> [Prompt]: Print out all of the records exactly; no picture belongs in the result.
────────
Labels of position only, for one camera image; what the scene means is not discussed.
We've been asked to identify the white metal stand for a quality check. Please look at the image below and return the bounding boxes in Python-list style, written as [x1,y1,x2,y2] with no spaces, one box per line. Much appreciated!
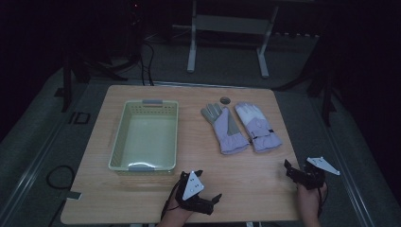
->
[171,0,280,79]

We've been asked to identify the black tripod stand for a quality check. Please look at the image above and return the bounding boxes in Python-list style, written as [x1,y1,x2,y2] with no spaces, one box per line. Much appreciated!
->
[54,0,144,114]

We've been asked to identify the pale green plastic basket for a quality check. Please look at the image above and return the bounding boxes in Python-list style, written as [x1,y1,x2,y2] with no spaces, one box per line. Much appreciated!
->
[108,99,180,176]

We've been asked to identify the lilac glove with white fingers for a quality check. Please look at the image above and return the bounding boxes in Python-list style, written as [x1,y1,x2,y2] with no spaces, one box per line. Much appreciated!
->
[234,101,283,154]

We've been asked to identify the black looped floor cable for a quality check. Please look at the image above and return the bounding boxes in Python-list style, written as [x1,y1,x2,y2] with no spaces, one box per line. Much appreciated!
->
[45,165,77,191]

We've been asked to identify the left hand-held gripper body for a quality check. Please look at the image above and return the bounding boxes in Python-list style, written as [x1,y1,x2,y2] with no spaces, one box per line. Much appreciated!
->
[174,170,216,217]

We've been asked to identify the small grey floor tag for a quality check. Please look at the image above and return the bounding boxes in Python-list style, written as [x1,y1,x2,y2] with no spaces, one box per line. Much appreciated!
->
[65,190,83,201]

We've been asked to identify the hand-held gripper black cable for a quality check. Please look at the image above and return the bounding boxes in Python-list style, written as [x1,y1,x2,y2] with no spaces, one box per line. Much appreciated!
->
[160,179,185,221]
[316,182,329,218]

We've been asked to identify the person's left hand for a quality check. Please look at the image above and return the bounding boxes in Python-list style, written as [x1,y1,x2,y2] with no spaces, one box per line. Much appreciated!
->
[156,206,194,227]

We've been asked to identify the black hanging cables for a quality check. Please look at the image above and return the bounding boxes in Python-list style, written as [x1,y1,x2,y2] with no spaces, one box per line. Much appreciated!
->
[138,39,156,87]

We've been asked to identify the black stand legs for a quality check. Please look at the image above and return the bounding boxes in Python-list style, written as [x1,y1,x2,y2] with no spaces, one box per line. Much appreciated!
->
[273,29,344,128]

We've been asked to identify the left hand-held gripper black cable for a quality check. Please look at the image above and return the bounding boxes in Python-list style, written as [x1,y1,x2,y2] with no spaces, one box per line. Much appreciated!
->
[160,179,185,221]

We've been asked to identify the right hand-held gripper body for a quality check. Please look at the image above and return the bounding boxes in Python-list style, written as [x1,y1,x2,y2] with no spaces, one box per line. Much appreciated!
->
[286,156,341,191]

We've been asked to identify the black rectangular floor frame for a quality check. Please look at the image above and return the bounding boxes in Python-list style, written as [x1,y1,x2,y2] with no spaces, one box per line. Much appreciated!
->
[67,111,92,125]

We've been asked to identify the person's right hand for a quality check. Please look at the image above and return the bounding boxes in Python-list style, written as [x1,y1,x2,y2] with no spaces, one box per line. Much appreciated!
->
[296,182,328,214]

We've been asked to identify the lilac glove with grey palm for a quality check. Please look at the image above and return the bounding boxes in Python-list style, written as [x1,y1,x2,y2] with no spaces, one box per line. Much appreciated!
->
[200,102,251,156]

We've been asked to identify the right hand-held gripper black cable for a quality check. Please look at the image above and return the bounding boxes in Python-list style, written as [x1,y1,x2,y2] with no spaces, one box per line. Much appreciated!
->
[316,182,329,218]
────────
> [Answer to this task]:
Labels of position only, for one camera image; what the scene means is not discussed.
We've been asked to identify the white metal stand for a quality check. Please look at the image below and return the bounding boxes in Python-list style, written as [x1,y1,x2,y2] with no spaces, one box per line. Much appreciated!
->
[171,0,280,79]

We've been asked to identify the black tripod stand for a quality check. Please look at the image above and return the bounding boxes in Python-list style, written as [x1,y1,x2,y2] with no spaces, one box per line. Much appreciated!
->
[54,0,144,114]

We've been asked to identify the pale green plastic basket for a quality check. Please look at the image above and return the bounding boxes in Python-list style, written as [x1,y1,x2,y2] with no spaces, one box per line. Much appreciated!
->
[108,99,180,176]

We've been asked to identify the lilac glove with white fingers for a quality check. Please look at the image above and return the bounding boxes in Python-list style, written as [x1,y1,x2,y2] with no spaces, one box per line. Much appreciated!
->
[234,101,283,154]

We've been asked to identify the black looped floor cable for a quality check. Please look at the image above and return the bounding boxes in Python-list style, written as [x1,y1,x2,y2] with no spaces, one box per line. Much appreciated!
->
[45,165,77,191]

We've been asked to identify the left hand-held gripper body for a quality check. Please look at the image above and return the bounding boxes in Python-list style, written as [x1,y1,x2,y2] with no spaces, one box per line. Much appreciated!
->
[174,170,216,217]

We've been asked to identify the small grey floor tag for a quality check. Please look at the image above and return the bounding boxes in Python-list style, written as [x1,y1,x2,y2] with no spaces, one box per line. Much appreciated!
->
[65,190,83,201]

We've been asked to identify the hand-held gripper black cable for a quality check. Please look at the image above and return the bounding boxes in Python-list style, written as [x1,y1,x2,y2] with no spaces, one box per line. Much appreciated!
->
[160,179,185,221]
[316,182,329,218]

We've been asked to identify the person's left hand for a quality check. Please look at the image above and return the bounding boxes in Python-list style, written as [x1,y1,x2,y2] with no spaces, one box per line. Much appreciated!
->
[156,206,194,227]

We've been asked to identify the black hanging cables for a quality check. Please look at the image above and return the bounding boxes in Python-list style, written as [x1,y1,x2,y2] with no spaces, one box per line. Much appreciated!
->
[138,39,156,87]

We've been asked to identify the black stand legs for a quality check. Please look at the image above and return the bounding boxes in Python-list style, written as [x1,y1,x2,y2] with no spaces, one box per line. Much appreciated!
->
[273,29,344,128]

We've been asked to identify the left hand-held gripper black cable for a quality check. Please look at the image above and return the bounding boxes in Python-list style, written as [x1,y1,x2,y2] with no spaces, one box per line. Much appreciated!
->
[160,179,185,221]

We've been asked to identify the right hand-held gripper body for a quality check. Please look at the image above and return the bounding boxes in Python-list style, written as [x1,y1,x2,y2] with no spaces, one box per line. Much appreciated!
->
[286,156,341,191]

We've been asked to identify the black rectangular floor frame for a quality check. Please look at the image above and return the bounding boxes in Python-list style, written as [x1,y1,x2,y2] with no spaces, one box per line. Much appreciated!
->
[67,111,92,125]

We've been asked to identify the person's right hand for a quality check. Please look at the image above and return the bounding boxes in Python-list style, written as [x1,y1,x2,y2] with no spaces, one box per line. Much appreciated!
->
[296,182,328,214]

We've been asked to identify the lilac glove with grey palm for a quality check. Please look at the image above and return the bounding boxes in Python-list style, written as [x1,y1,x2,y2] with no spaces, one box per line. Much appreciated!
->
[200,102,251,156]

We've been asked to identify the right hand-held gripper black cable for a quality check. Please look at the image above and return the bounding boxes in Python-list style, written as [x1,y1,x2,y2] with no spaces, one box per line. Much appreciated!
->
[316,182,329,218]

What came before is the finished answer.